De la maladie au dégoût

Le malaise intestinal serait ainsi transmis de façon préférentielle aux neurones de codage des saveurs dans l’amygdale, ce qui leur permettrait de réactiver sélectivement les représentations des saveurs. Et en effet, les chercheurs ont constaté qu’ils provoquaient une intoxication alimentaire virtuelle en activant artificiellement les neurones codant pour le malaise dans le tronc cérébral par l’optogénétique (l’activation de neurones ciblés par une sonde dispensant de la lumière), 30 minutes après un repas. « Cet état de maladie virtuelle a fortement activé l’amygdale, et ces réactivations ont été principalement provoquées par des neurones qui représentaient la saveur du repas récent », révèle Christopher Zimmerman. Ce phénomène de renforcement « est probablement important pour la formation d’un souvenir négatif durable, et ce même lorsqu’un long délai s’écoule avant l’apparition des symptômes de l’intoxication alimentaire ».

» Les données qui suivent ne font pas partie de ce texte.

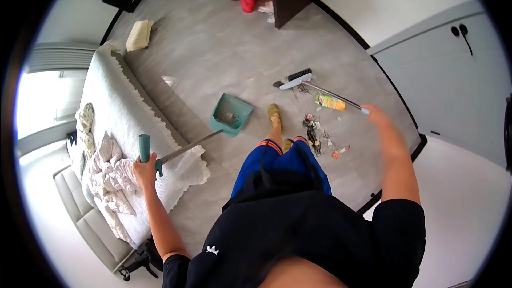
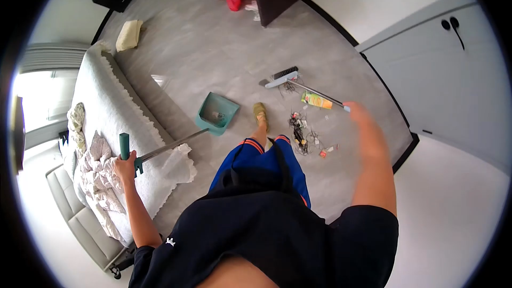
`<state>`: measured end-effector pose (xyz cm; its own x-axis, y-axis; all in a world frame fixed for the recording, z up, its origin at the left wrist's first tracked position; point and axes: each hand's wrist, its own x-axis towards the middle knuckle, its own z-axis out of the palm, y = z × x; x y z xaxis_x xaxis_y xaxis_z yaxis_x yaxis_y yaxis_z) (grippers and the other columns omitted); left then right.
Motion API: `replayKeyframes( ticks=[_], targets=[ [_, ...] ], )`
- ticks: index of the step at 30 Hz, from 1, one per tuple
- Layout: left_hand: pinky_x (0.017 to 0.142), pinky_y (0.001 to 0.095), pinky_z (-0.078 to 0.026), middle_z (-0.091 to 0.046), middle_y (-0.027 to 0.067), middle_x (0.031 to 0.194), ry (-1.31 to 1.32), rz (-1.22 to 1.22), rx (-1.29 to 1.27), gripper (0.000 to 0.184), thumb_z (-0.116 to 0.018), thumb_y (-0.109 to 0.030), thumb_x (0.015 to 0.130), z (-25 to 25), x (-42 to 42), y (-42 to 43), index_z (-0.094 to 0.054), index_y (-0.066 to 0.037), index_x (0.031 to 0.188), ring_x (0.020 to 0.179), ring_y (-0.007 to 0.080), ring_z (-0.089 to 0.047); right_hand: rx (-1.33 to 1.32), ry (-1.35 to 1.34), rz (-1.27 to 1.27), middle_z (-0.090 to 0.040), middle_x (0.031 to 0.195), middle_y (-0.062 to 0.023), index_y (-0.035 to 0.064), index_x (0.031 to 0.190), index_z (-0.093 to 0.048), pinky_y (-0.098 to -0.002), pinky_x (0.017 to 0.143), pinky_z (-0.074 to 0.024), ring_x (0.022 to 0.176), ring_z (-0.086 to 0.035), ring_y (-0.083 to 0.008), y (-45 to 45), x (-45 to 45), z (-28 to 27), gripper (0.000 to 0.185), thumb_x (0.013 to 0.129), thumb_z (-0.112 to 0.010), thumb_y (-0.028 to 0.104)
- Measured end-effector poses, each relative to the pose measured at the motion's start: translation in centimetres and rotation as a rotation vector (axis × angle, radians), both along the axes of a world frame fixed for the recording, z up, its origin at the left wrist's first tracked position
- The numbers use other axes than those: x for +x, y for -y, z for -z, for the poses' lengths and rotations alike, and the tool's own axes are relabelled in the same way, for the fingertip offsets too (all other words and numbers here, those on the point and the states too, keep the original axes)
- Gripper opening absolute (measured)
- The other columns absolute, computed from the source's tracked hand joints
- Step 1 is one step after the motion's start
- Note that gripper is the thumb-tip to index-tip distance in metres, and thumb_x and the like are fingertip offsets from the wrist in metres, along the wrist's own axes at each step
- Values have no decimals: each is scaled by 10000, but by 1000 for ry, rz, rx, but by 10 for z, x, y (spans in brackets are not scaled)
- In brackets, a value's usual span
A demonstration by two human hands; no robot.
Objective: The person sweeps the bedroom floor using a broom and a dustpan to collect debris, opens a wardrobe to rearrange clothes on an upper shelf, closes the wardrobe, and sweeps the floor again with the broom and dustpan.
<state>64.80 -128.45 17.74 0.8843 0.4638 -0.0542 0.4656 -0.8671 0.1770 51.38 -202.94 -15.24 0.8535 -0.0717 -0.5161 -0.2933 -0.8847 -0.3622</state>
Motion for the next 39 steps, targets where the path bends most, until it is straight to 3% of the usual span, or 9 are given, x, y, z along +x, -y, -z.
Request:
replayKeyframes(
  ticks=[4,7,9,15,24,26,29,33,39],
  targets=[
    [576,337,-427,-582,125,581,27,6,-17,315,-639,-307,623,8,-22,0,-645,-20,752,557,221,-564,21,6,69,-549,1051,-119,125,1076,-544,-343,859,-394,992,-507,-273,27,-75,-43,491,622,-504,-58],
    [567,300,-429,-598,96,625,75,-22,-115,288,-654,-277,625,22,-37,-32,-651,-26,766,559,170,-557,-245,-198,154,-549,1046,-128,131,1077,-544,-359,846,-401,992,-502,-290,-22,-70,-174,472,647,-481,-53],
    [564,284,-428,-603,77,648,114,-83,-231,276,-663,-261,624,20,-51,-45,-651,-26,767,563,152,-551,-240,-189,125,-550,1041,-132,140,1085,-537,-366,832,-408,981,-504,-299,-21,-87,-200,462,662,-482,-35],
    [576,248,-429,-603,69,714,210,-168,-401,256,-679,-179,635,-10,-92,-54,-640,2,811,616,136,-545,-26,2,61,-554,1016,-143,161,1138,-487,-364,793,-424,931,-526,-300,-16,-108,-124,473,681,-525,46],
    [554,224,-412,-570,48,707,262,-211,-507,224,-671,-110,633,-41,-171,-25,-617,19,808,589,109,-516,108,71,2,-557,984,-176,133,1136,-492,-380,774,-431,913,-539,-302,-211,7,18,391,751,-535,189],
    [559,222,-410,-568,50,704,268,-236,-516,221,-668,-109,635,-45,-198,-22,-613,19,807,589,106,-515,66,0,-60,-554,996,-173,135,1135,-494,-378,786,-428,926,-534,-300,-221,7,22,385,752,-519,167],
    [563,220,-409,-562,46,692,295,-263,-600,221,-660,-89,639,-49,-236,-16,-600,31,815,586,103,-512,32,-201,-94,-556,998,-167,151,1130,-502,-374,798,-425,942,-529,-290,-202,-11,-30,394,737,-518,141],
    [573,210,-410,-559,39,680,294,-279,-690,222,-655,-70,641,-37,-291,-32,-589,48,817,590,98,-513,-45,-148,-171,-555,1032,-136,171,1129,-510,-349,826,-422,966,-526,-274,-136,-76,-27,431,702,-547,118],
    [585,207,-399,-552,22,673,264,-196,-773,198,-658,-67,631,-16,-365,-46,-596,35,789,603,89,-504,-239,-229,-219,-551,1056,-120,186,1117,-524,-347,847,-412,981,-520,-266,-104,-180,-85,409,711,-554,147]
  ],
)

Résultat, l’ingestion ultérieure de l’aliment réactivera le schéma neuronal qui lui est associé dans l’amygdale, qui à son tour activera d’autres parties du cerveau qui sont probablement importantes pour la prise de décision, l’évitement et le sentiment de dégoût, résume le chercheur. Si ces travaux se concentrent sur le sens du goût, les chercheurs supposent un rôle de l’odorat. « Nous ne connaissons pas l’endroit clé où les signaux olfactifs et gustatifs se rejoignent dans le cerveau pour ce processus d’apprentissage. Il peut s’agir de la zone de l’amygdale que nous étudions, ou d’un autre endroit », avance Christopher Zimmerman.

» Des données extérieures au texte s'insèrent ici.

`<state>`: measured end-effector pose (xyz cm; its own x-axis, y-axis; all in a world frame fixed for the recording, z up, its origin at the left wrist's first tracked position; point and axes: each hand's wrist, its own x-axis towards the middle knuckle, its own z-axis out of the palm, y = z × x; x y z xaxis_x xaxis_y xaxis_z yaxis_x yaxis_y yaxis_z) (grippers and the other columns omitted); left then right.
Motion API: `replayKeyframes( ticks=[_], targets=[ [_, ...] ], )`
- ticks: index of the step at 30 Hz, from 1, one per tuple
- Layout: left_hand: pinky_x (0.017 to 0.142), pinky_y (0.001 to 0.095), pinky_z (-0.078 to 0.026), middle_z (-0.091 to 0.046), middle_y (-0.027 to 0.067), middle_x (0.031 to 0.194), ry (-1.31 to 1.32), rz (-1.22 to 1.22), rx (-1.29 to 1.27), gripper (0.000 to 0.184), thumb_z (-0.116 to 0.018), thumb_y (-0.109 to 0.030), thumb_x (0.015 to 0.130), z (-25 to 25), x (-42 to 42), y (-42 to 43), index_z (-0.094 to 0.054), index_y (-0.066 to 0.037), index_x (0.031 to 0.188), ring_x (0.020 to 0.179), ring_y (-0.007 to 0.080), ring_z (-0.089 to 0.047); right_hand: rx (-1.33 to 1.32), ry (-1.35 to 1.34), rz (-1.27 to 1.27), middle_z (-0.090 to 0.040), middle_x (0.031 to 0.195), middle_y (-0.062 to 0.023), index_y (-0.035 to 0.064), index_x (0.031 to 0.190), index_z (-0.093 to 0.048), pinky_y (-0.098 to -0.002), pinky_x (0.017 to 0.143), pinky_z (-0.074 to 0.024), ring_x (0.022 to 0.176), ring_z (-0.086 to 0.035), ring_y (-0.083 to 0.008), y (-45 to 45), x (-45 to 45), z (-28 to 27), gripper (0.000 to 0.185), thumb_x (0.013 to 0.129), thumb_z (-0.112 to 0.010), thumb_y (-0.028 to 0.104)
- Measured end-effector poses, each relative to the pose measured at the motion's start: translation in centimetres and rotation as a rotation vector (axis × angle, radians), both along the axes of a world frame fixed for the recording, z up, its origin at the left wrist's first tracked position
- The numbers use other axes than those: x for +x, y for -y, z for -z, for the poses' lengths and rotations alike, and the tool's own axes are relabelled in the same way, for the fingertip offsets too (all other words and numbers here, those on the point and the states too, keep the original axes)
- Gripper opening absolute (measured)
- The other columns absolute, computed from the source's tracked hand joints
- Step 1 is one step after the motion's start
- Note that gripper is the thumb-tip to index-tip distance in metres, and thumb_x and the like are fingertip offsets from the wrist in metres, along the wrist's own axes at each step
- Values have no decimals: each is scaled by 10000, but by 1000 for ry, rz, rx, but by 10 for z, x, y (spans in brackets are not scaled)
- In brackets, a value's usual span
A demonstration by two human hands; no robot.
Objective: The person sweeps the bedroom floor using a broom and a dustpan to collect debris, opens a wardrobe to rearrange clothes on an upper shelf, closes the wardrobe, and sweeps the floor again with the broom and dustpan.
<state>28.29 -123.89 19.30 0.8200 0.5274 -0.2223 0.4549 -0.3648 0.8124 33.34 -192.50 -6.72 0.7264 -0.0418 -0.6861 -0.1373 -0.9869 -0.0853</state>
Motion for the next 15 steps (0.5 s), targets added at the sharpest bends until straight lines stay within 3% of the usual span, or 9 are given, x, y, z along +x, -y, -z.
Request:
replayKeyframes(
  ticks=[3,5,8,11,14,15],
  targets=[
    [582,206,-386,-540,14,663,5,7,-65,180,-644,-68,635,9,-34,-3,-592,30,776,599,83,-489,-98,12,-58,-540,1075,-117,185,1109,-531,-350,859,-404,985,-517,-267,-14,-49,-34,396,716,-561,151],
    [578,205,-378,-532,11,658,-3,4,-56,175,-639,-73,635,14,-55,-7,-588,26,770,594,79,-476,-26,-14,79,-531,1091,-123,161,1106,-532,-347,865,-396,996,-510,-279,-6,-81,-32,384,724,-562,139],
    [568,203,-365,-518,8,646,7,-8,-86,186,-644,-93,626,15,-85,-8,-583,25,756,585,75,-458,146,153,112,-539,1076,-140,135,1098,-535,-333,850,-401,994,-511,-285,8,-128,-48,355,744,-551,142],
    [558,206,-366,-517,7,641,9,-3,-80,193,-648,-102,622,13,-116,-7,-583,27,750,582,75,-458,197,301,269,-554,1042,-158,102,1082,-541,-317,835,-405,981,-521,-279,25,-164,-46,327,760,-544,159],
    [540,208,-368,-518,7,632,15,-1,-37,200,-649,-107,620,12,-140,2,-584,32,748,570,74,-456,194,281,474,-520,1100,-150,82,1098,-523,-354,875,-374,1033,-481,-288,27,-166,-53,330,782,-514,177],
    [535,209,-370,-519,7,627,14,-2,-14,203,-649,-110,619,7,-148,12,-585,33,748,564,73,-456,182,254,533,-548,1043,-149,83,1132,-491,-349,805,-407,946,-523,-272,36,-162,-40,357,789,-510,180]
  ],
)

Les similitudes avec le trouble de stress post traumatique (TSPT)

Les implications de ces travaux vont jusqu’à éclairer le fonctionnement du trouble de stress post traumatique (TSPT), un autre exemple plus complexe de modification de la façon dont nous réagissons aux stimuli après un événement unique et traumatique. « Le TSPT est un exemple de ce type de processus d’apprentissage qui dérape: les réactions aux stimuli du monde après un événement traumatique ne sont plus bénéfiques (comme dans le cas de l’évitement des aliments dangereux), mais deviennent inadaptées et nuisibles à la santé mentale », observe Christopher Zimmerman. Chez les patients souffrant de TSPT, l’hyperactivité et hypervigilance de l’amygdale semble montrer tout comme après une intoxication alimentaire que la maladie renforce la réponse de l’amygdale lors d’une rencontre prochaine avec ce que le cerveau perçoit comme une menace comparable.